Instructions to follow: Give only the number of lines below that contain the word "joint".

Dataset section:
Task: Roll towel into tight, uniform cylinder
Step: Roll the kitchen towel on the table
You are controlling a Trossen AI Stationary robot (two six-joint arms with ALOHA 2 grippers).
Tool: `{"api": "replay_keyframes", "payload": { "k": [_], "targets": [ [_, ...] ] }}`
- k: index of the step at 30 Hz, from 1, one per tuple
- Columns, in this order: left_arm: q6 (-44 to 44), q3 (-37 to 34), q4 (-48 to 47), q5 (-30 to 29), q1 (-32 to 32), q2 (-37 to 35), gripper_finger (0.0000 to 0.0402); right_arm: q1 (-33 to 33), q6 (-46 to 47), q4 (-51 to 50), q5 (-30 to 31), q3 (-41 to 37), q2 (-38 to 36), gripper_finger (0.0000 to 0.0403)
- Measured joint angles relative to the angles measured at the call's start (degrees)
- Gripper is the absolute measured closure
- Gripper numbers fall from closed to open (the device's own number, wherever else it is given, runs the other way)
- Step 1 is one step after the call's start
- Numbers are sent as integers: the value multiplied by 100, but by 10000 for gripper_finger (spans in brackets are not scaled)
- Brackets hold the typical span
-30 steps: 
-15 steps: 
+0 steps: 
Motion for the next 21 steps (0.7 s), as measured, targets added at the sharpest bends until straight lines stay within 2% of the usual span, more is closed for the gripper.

Exercise response: 2